The solution involves training a U-Net based segmentation model relying on a ResNet-34 backbone. DICE + BCE is used as loss function and evaluation is done using IoU metric. The final model performance and metrics can be seen below:

Model Performance Metrics

The output from scoring the model looks as follows:

Model Output Example

The detailed PDF report is available here.

Usage

Configuration

The project now uses a YAML configuration file (config.yaml) for managing parameters:

# Example configuration
data:
  path: "./data"
  img_size: 720
  batch_size: 8

model:
  encoder_name: "resnet34"
  encoder_weights: "imagenet"

training:
  epochs: 50
  learning_rate: 0.0001

Training

Train the model using the command-line interface:

python main.py --mode train --config config.yaml

To resume training from a checkpoint:

python main.py --mode train --config config.yaml --resume checkpoints/model.pt

Evaluation

Evaluate model performance on the validation set:

python main.py --mode evaluate --config config.yaml --checkpoint checkpoints/model.pt

Prediction

Make predictions on a single image:

python main.py --mode predict --config config.yaml --input test_image.jpg --output predictions/

Process a directory of images:

python main.py --mode predict --config config.yaml --input test_images/ --output predictions/

Serving

Web Interface

The model can be served via Gradio interface.

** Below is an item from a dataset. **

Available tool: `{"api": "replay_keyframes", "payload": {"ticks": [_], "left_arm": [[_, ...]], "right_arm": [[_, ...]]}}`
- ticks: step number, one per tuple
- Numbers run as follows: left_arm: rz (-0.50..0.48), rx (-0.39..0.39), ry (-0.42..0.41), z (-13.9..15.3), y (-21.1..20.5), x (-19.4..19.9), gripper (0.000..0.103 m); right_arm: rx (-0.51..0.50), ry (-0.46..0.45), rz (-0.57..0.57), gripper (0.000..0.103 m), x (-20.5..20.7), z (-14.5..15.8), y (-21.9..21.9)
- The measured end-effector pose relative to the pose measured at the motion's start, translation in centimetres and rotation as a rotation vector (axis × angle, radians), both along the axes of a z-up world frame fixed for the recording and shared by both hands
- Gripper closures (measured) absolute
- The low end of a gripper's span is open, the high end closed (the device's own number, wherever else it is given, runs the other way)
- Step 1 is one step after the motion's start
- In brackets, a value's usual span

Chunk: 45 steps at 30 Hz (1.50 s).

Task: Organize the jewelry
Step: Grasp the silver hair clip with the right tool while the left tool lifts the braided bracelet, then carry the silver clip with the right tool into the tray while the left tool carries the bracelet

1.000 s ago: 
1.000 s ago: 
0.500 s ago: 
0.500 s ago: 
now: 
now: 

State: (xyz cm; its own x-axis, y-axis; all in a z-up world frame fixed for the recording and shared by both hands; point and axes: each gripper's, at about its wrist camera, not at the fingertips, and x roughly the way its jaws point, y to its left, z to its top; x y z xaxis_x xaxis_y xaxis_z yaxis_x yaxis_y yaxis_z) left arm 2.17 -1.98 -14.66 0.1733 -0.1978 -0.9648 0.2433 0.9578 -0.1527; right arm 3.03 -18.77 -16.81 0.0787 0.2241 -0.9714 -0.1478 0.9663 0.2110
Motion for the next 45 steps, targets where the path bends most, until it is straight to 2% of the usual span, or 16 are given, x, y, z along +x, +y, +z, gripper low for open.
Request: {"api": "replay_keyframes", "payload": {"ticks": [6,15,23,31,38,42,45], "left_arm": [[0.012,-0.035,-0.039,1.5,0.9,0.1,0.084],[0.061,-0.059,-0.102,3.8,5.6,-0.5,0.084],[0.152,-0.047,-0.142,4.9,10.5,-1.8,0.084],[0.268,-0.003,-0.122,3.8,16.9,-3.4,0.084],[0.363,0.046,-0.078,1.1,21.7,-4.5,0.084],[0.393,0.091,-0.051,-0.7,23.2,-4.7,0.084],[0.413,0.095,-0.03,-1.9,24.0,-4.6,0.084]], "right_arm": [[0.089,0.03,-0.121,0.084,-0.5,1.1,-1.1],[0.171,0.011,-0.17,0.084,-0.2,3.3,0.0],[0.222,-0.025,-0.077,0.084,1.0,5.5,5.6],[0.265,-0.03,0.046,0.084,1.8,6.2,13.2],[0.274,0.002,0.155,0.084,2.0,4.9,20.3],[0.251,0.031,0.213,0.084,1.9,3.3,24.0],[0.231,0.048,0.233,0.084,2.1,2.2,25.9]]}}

The code for the same is in app.py file. Below is the screenshot of the demo. It's hosted on Huggingface Spaces.

python app.py
Gradio App Interface

The improved Gradio interface now provides three outputs:

  1. Original image
  2. Lane mask (green overlay)
  3. Combined visualization

Requirements

Major dependencies include:

See requirements.txt for the complete list with version specifications.